**Instructions to follow:** Filter the entries below, keeping only lines with the word "drink".

** Opening Records shown block **

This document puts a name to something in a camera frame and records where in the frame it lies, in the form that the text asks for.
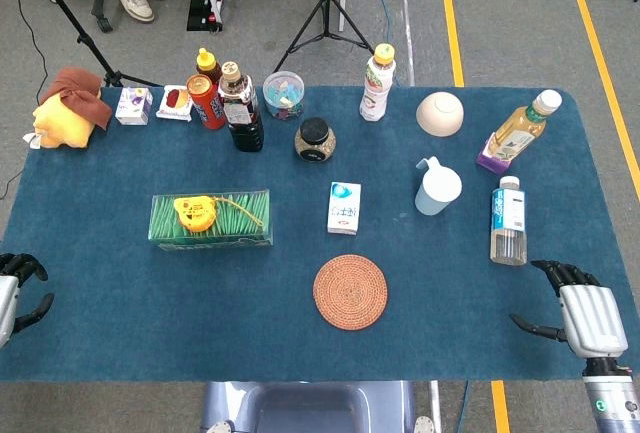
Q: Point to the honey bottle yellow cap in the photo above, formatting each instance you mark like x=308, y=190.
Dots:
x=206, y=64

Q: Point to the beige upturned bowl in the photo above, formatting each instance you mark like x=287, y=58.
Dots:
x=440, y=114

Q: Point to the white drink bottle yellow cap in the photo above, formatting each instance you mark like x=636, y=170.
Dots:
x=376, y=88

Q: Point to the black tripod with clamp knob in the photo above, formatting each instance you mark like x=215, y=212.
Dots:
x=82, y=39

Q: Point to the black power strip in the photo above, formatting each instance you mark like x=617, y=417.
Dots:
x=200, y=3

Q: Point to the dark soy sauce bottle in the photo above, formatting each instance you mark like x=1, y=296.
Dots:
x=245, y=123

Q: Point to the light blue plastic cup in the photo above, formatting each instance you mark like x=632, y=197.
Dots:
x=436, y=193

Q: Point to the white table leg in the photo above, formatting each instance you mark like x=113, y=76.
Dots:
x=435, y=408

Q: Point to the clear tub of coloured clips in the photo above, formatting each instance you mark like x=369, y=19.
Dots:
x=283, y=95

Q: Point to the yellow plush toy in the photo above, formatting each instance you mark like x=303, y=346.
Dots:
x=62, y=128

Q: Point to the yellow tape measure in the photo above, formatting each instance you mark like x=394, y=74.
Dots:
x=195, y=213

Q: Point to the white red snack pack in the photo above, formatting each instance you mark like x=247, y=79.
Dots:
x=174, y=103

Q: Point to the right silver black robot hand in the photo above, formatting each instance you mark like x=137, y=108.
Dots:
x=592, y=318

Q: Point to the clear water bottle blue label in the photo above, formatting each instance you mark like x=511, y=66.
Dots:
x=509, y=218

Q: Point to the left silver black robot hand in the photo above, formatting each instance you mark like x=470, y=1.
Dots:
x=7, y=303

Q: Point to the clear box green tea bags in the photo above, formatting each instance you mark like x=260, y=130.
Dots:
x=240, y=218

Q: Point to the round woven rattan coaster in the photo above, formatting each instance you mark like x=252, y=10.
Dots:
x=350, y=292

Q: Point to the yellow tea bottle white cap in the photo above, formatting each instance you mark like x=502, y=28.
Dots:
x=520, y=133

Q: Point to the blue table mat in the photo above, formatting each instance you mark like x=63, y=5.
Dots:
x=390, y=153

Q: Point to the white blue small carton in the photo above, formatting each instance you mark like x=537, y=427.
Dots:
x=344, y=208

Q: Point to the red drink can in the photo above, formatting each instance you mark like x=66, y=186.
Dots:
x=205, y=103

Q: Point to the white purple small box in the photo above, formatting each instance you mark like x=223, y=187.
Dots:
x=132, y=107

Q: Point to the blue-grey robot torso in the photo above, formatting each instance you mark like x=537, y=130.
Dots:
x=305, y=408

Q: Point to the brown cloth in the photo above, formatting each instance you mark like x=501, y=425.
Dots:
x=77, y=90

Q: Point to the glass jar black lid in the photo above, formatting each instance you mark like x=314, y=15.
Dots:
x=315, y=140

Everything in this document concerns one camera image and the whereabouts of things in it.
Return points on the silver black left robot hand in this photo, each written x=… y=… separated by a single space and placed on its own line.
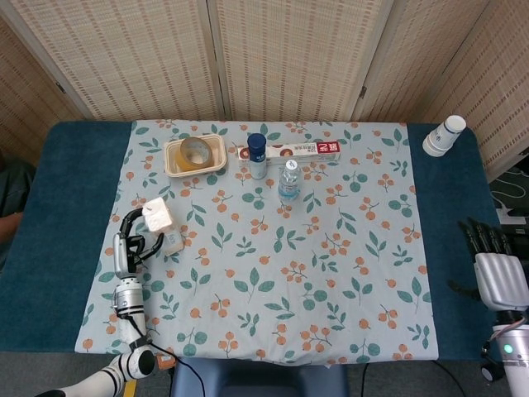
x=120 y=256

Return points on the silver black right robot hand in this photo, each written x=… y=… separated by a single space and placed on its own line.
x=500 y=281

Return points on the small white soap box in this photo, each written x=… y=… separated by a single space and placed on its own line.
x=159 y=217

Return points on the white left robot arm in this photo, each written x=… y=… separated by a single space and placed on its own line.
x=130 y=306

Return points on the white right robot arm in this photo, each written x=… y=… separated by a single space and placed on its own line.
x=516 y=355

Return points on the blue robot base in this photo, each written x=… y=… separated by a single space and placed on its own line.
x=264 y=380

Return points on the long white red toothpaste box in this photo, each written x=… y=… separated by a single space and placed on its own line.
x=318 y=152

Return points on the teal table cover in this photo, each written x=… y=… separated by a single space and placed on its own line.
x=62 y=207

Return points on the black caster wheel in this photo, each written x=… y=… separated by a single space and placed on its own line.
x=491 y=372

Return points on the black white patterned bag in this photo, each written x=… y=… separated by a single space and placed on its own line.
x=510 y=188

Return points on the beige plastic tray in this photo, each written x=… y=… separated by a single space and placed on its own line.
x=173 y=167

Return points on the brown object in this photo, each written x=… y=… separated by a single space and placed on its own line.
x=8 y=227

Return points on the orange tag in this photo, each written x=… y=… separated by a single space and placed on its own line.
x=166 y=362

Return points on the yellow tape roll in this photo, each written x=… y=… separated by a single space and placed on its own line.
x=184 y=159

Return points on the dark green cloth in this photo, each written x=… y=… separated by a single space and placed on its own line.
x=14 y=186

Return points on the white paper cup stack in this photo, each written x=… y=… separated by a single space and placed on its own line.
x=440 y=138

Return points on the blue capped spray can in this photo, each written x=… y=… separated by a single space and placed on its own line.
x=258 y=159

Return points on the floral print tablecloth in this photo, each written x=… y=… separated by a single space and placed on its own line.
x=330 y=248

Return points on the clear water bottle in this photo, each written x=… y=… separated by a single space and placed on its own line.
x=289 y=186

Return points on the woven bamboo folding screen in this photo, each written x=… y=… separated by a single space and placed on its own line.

** Closing Records shown block **

**Exercise result:**
Q: Point to the white drink bottle yellow cap in the photo above, formatting each instance you mark like x=636, y=170.
Q: Point to the red drink can in the photo above, formatting each instance you mark like x=66, y=186.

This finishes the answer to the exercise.